---- Data section

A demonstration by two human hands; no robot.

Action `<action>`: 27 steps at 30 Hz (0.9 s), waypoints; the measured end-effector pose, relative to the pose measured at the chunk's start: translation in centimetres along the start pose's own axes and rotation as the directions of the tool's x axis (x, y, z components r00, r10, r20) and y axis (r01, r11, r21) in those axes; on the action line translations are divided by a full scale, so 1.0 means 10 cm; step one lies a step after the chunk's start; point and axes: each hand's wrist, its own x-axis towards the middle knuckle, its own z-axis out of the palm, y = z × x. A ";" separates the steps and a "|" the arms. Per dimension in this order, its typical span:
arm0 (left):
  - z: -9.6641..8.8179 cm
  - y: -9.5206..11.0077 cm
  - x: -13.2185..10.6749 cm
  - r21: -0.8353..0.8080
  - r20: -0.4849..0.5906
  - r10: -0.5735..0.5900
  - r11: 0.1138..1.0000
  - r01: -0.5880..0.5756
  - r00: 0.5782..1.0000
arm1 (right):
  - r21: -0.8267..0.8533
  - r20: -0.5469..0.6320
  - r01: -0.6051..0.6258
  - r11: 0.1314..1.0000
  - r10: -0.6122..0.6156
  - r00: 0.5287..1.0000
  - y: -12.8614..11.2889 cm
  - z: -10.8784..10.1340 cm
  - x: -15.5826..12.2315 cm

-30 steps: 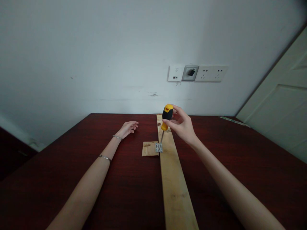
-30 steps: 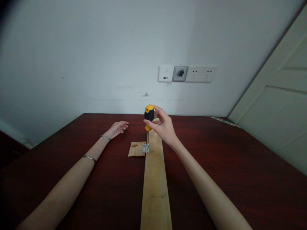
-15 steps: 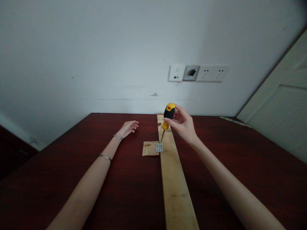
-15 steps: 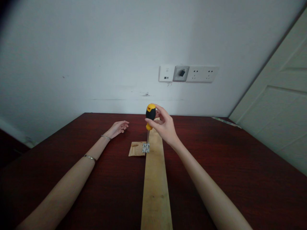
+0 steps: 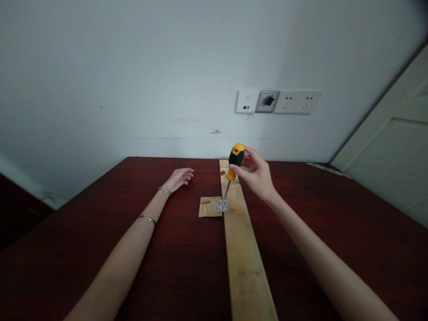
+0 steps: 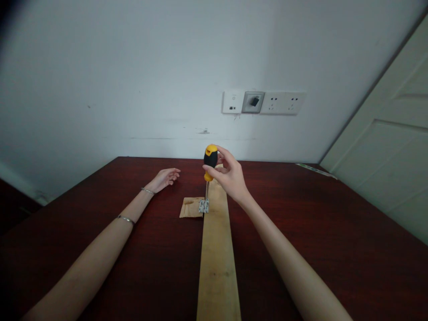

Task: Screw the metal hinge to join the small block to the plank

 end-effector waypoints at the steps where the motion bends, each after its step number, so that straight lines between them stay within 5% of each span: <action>1: 0.00 0.00 0.00 -0.001 0.001 0.000 1.000 0.000 1.000 | -0.004 0.002 0.000 1.000 0.000 1.000 0.00 0.00 0.00; 27: 0.05 0.04 -0.04 0.000 -0.010 -0.005 1.000 0.005 1.000 | 0.033 0.003 -0.004 0.999 0.004 1.000 0.01 0.01 -0.01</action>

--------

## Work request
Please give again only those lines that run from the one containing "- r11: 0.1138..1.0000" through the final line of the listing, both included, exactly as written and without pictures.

## Task response
  - r11: 0.1138..1.0000
  - r01: -0.5880..0.5756
  - r00: 0.5782..1.0000
arm1 (right):
  - r21: -0.8267..0.8533
  - r20: -0.5469..0.6320
  - r01: -0.6051..0.6258
  - r11: 0.1314..1.0000
  - r10: -0.6122..0.6156
  - r00: 0.5287..1.0000
  - y: -12.8614..11.2889 cm
  - z: -10.8784..10.1340 cm
  - x: -15.5826..12.2315 cm

-30 steps: 
-30 steps: 
-15 steps: 
-15 steps: 
+0 steps: 
+0 steps: 

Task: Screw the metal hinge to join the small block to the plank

 end-effector waypoints at the steps where the motion bends, each after its step number, so that straight lines between them stay within 5% of each span: <action>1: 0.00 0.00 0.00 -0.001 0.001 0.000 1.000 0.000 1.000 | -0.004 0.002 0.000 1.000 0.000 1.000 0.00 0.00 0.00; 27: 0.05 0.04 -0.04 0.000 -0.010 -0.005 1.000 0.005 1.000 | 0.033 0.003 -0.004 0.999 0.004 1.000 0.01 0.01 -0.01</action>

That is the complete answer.